AFSA’s engagement in the international food sovereignty movement has been strengthened with attendance at the General Meeting of the International Planning Committee (IPC) for Food Sovereignty in Gujarat, India from 30 August to 3 September.

“This meeting underlines our responsibility, as the lead food sovereignty alliance in our country and the region, to hold our government to account both at the national level and in global governance forums”, said AFSA President Tammi Jonas, who attended the meeting with Secretary Nick Rose.

“This is a key way in which we can demonstrate and enact our solidarity with our small-scale producer comrades everywhere, but especially from the global south.”

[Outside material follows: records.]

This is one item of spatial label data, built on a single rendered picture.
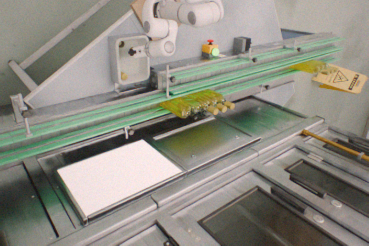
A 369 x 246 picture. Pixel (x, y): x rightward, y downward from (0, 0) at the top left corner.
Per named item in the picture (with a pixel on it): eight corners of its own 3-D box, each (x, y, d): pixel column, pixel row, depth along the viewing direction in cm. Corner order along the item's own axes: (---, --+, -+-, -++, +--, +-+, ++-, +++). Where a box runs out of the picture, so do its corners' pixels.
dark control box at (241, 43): (232, 49, 195) (241, 51, 189) (233, 37, 192) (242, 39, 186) (240, 48, 200) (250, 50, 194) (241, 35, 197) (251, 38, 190)
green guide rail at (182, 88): (164, 90, 154) (173, 94, 148) (164, 88, 154) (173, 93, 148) (333, 46, 252) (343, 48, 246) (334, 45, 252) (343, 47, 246)
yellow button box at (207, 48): (201, 55, 180) (209, 58, 174) (201, 43, 177) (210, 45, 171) (209, 54, 184) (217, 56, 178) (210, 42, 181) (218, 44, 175)
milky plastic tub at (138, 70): (111, 80, 148) (119, 85, 142) (107, 35, 139) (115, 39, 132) (141, 74, 158) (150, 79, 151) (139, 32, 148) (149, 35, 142)
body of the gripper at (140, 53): (145, 59, 126) (133, 60, 135) (164, 56, 131) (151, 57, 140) (141, 42, 124) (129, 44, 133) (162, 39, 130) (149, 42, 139)
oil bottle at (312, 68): (289, 67, 222) (325, 77, 201) (290, 60, 219) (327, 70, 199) (293, 66, 225) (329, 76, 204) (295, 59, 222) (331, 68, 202)
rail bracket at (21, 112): (12, 120, 123) (25, 143, 107) (3, 82, 116) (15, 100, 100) (25, 117, 125) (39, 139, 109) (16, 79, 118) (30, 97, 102)
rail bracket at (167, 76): (157, 94, 152) (171, 101, 143) (156, 62, 145) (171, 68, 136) (162, 92, 154) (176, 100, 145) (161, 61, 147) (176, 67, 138)

The IPC is an autonomous and self-organised global platform of small-scale food producers and rural workers movements actively advance the Food Sovereignty agenda at the global and regional level.

Facilitating the engagement of civil society in the reformed Committee on World Food Security (CFS) within the Food & Agriculture Organisation (FAO) of the UN, the IPC has great capacity to influence policy.

In Gujarat Tammi and Nick met with leading farmer, indigenous, women and fisherfolk organisations from Latin America, Africa, Europe and Asia in 40C heat over four days to discuss the progress of negotiations on global food security at the FAO.

The relevance of the engagement with the FAO to Australia is particularly clear in the three areas of agroecology, livestock and access to markets. AFSA has nominated members to join the IPC working groups in each of these areas.

Imogen Ebsworth already represents Australasia as a delegate for the Civil Society Mechanism within the CFS.

AFSA’s involvement in the IPC meeting is the latest step in establishing close personal and working relationships with leaders of the global food sovereignty movement, women’s movement, and indigenous people’s movements.

“It confirms that we are on our way to becoming a member organisation of La Via Campesina, a strategic goal that pre-dated the formation of AFSA.”, said Tammi

Significant for AFSA’s role in the region is the development of ties with farmer movements in India and Asia, and direct integration into the regional structure of the IPC and the FAO.

These outcomes will provide opportunities for significant capacity building, through AFSA representation at regional agroecology forums and regional meetings of the IPC and the FAO.